**Work to complete**
Say only how many lines in the entries below contain the word "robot".

--------

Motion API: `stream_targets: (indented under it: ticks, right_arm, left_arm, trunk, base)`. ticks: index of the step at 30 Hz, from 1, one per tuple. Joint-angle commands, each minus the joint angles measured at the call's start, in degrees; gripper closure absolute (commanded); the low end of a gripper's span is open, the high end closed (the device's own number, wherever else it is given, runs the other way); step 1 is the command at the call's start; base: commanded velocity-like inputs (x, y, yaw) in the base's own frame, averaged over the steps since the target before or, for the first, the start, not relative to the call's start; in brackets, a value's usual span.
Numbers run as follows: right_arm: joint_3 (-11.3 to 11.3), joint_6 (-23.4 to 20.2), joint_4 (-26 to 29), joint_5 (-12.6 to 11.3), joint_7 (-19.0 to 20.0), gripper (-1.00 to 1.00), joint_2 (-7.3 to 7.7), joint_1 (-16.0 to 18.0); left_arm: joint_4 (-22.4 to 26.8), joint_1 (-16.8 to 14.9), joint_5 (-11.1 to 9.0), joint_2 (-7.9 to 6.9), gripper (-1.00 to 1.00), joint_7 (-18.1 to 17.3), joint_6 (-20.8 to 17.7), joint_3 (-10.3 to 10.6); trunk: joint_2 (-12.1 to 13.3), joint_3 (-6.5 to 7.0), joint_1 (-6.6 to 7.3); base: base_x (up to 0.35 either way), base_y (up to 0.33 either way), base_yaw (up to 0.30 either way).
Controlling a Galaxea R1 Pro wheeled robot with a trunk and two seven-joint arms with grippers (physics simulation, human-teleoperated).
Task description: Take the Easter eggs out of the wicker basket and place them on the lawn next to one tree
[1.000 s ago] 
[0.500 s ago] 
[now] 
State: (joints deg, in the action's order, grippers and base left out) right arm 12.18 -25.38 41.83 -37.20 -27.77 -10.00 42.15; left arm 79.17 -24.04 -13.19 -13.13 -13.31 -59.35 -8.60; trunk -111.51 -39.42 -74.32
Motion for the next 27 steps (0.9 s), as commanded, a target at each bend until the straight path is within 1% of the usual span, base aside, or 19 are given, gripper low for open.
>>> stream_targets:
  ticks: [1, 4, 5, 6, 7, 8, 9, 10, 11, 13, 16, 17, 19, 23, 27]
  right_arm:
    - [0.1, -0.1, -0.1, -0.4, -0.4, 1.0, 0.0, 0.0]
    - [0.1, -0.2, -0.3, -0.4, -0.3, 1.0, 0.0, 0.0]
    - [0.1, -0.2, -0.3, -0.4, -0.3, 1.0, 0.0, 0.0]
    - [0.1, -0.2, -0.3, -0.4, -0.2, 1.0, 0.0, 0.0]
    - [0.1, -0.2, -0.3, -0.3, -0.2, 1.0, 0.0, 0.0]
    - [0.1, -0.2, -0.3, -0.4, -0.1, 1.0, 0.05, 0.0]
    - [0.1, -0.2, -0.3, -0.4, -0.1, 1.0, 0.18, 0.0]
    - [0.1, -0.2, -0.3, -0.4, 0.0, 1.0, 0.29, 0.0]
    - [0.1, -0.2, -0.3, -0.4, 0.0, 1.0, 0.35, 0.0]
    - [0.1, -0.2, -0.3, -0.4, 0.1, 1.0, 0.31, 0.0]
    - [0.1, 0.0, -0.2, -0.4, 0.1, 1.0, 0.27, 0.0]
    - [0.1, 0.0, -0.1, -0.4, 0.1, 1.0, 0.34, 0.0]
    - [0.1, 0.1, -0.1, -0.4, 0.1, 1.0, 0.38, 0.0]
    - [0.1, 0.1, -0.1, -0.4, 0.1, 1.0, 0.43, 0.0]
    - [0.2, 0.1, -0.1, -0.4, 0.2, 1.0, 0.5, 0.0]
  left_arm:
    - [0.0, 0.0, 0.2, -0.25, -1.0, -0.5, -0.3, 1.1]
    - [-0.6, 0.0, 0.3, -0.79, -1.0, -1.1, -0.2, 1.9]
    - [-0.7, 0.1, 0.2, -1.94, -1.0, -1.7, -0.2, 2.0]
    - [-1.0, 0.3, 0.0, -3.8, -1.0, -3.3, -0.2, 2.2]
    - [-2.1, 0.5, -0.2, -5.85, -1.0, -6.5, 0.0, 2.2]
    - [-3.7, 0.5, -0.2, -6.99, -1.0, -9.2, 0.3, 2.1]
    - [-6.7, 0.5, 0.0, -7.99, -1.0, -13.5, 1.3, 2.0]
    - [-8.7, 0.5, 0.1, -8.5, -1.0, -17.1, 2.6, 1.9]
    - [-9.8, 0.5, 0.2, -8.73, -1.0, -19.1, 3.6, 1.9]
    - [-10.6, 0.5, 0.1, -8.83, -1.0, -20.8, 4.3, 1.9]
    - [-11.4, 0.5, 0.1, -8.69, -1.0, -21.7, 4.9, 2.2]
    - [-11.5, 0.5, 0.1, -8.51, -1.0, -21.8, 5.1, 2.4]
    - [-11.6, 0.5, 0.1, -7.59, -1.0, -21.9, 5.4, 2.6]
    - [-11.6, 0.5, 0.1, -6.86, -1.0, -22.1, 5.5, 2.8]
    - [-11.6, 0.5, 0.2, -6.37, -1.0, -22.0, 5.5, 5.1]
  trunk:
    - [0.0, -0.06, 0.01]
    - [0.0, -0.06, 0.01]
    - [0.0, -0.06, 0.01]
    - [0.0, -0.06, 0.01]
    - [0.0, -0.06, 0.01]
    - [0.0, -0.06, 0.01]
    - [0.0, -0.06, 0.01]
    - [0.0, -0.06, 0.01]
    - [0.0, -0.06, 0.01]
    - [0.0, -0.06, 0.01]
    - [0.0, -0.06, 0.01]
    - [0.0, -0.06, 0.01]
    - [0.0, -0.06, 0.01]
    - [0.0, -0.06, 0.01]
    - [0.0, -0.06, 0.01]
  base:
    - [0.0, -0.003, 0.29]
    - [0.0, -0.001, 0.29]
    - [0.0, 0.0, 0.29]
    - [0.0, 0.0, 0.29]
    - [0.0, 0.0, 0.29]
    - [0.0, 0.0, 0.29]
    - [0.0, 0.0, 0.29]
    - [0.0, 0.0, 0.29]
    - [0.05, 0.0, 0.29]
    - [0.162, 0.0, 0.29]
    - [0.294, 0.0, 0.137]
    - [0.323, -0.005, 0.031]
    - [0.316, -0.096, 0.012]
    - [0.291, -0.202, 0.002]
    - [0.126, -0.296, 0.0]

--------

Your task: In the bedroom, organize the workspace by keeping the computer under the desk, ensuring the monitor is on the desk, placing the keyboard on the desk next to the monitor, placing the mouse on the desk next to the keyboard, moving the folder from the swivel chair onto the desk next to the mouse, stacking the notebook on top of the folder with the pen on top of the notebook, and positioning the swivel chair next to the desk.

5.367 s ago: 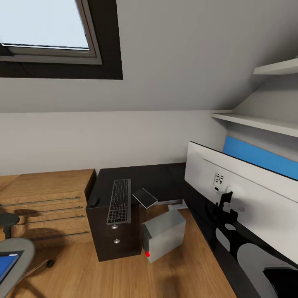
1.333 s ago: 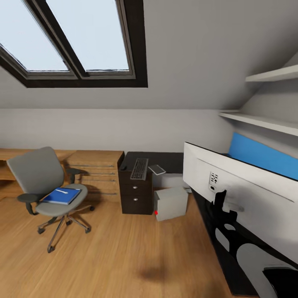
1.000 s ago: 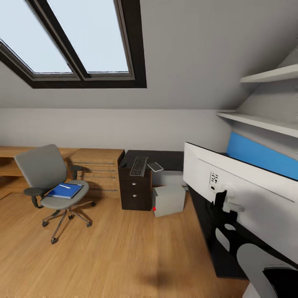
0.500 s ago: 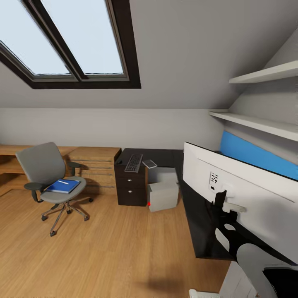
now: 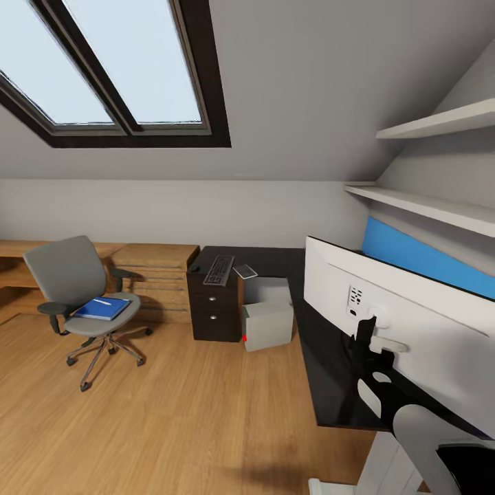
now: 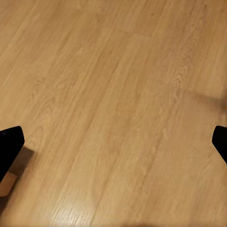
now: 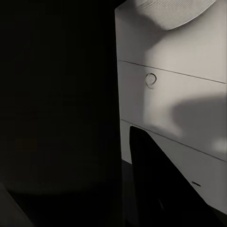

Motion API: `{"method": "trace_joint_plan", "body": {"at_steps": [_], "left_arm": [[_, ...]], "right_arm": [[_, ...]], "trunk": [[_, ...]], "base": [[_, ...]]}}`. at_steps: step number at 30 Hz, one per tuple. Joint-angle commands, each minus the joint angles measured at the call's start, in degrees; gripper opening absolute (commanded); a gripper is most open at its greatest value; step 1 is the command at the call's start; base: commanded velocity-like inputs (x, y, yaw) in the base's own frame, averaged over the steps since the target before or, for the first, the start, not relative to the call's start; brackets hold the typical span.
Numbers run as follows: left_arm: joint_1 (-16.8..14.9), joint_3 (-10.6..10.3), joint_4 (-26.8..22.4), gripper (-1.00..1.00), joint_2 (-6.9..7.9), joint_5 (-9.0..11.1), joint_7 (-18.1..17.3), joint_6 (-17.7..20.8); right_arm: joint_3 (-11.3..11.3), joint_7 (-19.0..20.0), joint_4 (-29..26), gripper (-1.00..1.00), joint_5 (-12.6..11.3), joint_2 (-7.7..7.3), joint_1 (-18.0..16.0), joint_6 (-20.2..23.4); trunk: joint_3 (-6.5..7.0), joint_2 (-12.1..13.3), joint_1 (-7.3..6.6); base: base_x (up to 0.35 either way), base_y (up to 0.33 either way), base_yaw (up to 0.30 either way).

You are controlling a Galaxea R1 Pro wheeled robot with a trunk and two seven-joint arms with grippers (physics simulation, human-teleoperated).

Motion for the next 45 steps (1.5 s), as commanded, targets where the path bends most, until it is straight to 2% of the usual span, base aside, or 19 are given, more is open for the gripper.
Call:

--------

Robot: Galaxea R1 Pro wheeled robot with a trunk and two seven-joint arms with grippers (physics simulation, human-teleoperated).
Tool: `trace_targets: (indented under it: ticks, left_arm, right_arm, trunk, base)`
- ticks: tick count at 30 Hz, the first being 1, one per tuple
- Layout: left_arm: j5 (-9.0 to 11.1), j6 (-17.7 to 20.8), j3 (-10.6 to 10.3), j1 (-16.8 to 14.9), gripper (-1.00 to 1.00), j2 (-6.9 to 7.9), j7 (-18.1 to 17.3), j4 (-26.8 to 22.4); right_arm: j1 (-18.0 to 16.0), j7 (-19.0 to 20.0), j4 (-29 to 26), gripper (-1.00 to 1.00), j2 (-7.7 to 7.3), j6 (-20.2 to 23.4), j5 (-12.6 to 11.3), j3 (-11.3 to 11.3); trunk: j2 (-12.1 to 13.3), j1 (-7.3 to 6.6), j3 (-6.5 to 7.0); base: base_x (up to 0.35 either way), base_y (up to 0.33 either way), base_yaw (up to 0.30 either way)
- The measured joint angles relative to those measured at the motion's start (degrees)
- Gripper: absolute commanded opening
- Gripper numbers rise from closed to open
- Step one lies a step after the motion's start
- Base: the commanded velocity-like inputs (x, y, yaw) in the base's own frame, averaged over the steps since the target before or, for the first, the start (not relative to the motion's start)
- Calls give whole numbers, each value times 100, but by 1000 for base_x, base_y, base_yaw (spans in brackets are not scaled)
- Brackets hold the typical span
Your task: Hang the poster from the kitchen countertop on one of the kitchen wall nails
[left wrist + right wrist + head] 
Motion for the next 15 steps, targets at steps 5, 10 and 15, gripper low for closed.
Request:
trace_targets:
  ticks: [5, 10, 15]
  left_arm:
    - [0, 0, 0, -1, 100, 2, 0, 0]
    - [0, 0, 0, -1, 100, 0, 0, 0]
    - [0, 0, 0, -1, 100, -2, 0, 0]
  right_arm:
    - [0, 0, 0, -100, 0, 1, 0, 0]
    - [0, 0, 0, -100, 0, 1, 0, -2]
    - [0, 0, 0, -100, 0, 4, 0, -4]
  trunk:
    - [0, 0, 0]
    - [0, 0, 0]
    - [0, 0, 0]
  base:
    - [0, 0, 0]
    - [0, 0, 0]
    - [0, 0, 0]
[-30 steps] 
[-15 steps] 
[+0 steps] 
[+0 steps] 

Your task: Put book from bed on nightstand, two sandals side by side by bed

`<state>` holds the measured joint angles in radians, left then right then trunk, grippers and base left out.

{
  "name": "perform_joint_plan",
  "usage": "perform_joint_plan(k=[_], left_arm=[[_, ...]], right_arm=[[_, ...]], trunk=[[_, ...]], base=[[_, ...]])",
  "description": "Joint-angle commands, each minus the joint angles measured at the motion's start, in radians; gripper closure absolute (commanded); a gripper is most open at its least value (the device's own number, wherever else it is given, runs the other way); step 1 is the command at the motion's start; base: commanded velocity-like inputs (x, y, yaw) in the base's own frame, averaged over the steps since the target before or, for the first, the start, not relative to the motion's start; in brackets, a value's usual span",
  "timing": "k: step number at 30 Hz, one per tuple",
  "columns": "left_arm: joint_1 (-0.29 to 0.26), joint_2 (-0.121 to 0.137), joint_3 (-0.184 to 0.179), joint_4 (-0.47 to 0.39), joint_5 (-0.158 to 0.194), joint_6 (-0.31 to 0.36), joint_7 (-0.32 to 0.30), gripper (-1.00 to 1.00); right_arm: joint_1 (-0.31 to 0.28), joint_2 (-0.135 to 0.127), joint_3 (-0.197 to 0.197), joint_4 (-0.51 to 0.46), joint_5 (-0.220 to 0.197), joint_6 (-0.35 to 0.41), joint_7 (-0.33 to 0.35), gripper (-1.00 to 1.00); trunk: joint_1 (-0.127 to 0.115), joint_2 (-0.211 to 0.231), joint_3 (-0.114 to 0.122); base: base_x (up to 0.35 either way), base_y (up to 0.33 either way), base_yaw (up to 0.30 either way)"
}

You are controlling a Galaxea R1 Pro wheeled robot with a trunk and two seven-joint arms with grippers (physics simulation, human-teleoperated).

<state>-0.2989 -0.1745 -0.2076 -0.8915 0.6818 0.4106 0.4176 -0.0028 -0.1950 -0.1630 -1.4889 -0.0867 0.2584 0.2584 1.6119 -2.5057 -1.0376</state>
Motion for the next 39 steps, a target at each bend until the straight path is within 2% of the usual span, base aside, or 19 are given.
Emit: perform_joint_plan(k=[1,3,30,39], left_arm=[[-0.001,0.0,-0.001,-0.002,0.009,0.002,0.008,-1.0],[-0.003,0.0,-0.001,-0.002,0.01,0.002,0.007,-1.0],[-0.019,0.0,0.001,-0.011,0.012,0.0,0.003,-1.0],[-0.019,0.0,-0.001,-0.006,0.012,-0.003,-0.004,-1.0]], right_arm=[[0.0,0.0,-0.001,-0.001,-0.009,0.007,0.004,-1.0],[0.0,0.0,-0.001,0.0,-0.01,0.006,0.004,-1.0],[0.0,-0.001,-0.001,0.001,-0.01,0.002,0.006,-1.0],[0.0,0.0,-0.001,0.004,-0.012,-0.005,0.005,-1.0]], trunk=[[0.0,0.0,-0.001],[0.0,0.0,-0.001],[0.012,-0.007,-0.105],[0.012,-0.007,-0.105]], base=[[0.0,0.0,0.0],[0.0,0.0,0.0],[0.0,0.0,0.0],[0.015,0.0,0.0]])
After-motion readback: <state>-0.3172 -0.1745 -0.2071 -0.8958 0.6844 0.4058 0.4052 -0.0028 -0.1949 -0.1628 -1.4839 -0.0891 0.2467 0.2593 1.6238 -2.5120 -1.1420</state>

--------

**Solution for this problem**
4